Mandela praises role of religion

By Anglican Journal
Published January 1, 2000

Nelson Mandela broke a prior engagement to speak to the Parliament of World’s Religions. Mr. Mandela told the audience the work of religious leaders and institutions was crucial in bringing about his freedom and the fall of the racist apartheid government.

Cape Town

Without South Africa’s religious institutions, former president Nelson Mandela said he would not be where he is today.

Mr. Mandela was the star speaker at the eight-day Parliament of the World’s Religions which ended in Cape Town Dec. 8.

Mr. Mandela told the Parliament he had originally been scheduled to be in the United States on Dec. 1 for an engagement that had been arranged long ago.
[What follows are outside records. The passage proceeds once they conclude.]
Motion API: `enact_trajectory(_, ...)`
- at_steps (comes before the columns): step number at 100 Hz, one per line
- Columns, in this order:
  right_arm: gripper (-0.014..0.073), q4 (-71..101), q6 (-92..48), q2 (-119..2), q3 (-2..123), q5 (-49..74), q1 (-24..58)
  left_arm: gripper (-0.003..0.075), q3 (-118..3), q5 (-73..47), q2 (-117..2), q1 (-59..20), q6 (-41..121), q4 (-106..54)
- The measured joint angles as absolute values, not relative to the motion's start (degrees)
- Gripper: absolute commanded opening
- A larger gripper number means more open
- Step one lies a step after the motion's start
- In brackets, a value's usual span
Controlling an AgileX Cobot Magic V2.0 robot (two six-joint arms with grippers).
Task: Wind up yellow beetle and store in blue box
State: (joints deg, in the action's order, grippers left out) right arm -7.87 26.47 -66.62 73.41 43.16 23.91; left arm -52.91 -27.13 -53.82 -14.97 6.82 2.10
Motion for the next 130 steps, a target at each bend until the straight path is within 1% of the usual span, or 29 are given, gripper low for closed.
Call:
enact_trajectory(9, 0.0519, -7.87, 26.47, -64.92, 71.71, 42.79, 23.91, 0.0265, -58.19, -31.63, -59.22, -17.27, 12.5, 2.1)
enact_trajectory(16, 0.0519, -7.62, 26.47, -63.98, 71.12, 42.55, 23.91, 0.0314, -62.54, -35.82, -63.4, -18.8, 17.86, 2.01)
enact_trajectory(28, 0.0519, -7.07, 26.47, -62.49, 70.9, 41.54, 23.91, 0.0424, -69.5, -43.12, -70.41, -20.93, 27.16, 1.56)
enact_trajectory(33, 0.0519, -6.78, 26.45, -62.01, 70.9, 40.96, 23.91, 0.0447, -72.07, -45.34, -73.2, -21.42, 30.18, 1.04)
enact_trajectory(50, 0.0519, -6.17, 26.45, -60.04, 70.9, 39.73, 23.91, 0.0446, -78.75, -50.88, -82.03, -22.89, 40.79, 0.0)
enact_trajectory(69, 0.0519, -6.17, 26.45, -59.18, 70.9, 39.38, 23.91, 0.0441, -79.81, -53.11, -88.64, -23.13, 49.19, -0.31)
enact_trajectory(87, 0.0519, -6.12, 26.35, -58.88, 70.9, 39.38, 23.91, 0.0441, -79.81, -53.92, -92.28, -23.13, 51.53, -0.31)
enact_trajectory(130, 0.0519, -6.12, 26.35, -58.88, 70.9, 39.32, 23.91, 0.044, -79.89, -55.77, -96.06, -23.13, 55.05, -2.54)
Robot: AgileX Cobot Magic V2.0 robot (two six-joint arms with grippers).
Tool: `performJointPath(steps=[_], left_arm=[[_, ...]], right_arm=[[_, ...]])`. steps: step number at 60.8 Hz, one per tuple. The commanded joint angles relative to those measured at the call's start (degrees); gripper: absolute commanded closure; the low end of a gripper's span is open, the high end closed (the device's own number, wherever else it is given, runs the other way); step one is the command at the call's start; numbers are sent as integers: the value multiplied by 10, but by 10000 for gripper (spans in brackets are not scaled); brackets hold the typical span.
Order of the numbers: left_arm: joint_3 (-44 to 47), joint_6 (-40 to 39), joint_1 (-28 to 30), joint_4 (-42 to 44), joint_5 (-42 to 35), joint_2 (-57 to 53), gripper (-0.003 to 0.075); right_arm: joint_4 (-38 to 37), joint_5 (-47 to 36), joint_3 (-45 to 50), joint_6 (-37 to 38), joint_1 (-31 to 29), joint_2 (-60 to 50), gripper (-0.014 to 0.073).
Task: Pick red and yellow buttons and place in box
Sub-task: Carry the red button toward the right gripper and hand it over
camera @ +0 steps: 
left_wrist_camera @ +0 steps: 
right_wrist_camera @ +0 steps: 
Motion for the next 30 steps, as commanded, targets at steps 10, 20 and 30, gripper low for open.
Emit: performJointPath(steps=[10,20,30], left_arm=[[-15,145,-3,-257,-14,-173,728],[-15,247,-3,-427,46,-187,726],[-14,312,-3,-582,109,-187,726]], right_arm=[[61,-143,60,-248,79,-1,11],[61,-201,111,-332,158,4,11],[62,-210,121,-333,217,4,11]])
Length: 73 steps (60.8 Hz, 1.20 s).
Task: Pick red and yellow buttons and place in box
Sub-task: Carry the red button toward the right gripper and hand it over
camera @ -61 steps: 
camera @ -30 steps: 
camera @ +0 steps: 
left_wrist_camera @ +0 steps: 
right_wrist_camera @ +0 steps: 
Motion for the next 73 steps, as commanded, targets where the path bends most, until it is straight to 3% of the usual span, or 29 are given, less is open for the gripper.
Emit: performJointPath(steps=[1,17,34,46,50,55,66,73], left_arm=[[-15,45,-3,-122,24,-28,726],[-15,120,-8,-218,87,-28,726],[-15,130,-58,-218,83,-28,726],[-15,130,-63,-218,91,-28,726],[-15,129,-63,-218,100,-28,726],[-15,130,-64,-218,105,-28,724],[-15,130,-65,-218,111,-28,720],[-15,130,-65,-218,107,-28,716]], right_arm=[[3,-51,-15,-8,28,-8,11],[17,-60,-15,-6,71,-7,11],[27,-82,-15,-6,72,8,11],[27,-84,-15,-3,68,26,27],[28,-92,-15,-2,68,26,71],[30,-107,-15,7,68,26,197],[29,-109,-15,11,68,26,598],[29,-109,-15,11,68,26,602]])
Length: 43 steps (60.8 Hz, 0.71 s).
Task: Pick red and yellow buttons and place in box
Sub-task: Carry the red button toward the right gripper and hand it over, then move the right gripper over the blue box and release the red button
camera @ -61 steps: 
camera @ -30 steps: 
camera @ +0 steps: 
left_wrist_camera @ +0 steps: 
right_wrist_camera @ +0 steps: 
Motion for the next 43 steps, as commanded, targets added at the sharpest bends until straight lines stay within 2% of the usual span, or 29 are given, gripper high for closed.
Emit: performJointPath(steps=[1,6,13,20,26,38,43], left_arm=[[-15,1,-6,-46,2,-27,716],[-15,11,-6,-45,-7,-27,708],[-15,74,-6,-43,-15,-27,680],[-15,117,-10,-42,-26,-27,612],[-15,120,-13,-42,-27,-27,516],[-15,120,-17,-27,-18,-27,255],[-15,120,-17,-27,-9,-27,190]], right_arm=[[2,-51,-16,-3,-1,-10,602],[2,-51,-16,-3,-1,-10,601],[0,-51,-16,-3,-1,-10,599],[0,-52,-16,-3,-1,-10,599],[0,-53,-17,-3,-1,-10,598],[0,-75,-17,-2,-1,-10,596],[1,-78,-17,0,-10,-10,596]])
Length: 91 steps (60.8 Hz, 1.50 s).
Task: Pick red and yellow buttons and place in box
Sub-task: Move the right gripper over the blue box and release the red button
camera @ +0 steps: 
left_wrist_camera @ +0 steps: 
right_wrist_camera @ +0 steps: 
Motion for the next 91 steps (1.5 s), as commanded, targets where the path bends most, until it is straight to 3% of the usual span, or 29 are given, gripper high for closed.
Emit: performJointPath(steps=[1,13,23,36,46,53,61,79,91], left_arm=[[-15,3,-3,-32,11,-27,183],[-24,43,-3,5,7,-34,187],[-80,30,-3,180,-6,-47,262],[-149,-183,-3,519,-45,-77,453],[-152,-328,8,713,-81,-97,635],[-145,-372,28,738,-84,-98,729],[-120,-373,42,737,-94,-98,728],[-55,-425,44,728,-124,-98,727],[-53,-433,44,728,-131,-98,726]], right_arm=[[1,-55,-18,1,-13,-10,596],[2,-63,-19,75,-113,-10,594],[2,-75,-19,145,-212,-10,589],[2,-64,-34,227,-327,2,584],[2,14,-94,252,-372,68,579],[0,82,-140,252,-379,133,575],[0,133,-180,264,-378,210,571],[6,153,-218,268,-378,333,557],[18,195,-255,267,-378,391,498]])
“But when I was told about this occasion, I changed my whole itinerary so that I could be here,” he said. “This gathering at the close of our century serves to counter despairing cynicism and calls us to the recognition and reaffirmation of that which is great, generous and caring in the human spirit.”

The 81-year-old former head of the liberation struggle against apartheid said his generation was the product of religious education. “We grew up at a time when the government of this country owed its duty only to whites, a minority of less than 15 per cent. It took no interest whatsoever in our education.”

It was religious institutions ? Christian, Muslim, Hindu and Jewish ? which bought land, built and equipped schools, employed teachers and paid them.

“Without the church religious institutions, I would never have been here today,” Mr. Mandela said. “But to appreciate the importance of religion, you have to have been in a South African jail under apartheid, where you could see the cruelty of human beings to others in its naked form. It was again religious institutions who gave us hope that one day we would come out of prison.”

This was why he tried as much as possible to read the sacred books of the different religions, he added.

Moving to the work of the Parliament, Mr. Mandela said: “We shall have to reach deep into our faith as we approach the new century. Religion will have a crucial role to play in guiding and inspiring humanity to meet the enormous challenges that we face.”

The globalization of the world economy and the advances in communications technology had drawn nations together. Those advances might, however, have contributed to a growing confusion of values, Mr. Mandela told the gathering.

Religions, like all other aspects of human life, faced their own challenges. “We have seen how religion at times provided the basis and even legitimization to violent expressions of intolerance and hatred. Tragically, religion sometimes seems to have lost its ability to hold people to good values and inspire them.”

But few other dimensions of human life reached to such a massive following as religion, in every sphere of society, where even political leaders and the economically powerful had no say.

“Hence the importance of religion to draw once more on those resources of spirituality and innate goodness. In drawing upon its spiritual and communal resources, religion can be a powerful partner in meeting the challenges of power, alienation, the abuse of women and children, the destructive disregard for our national environment and of HIV/AIDS,” he said.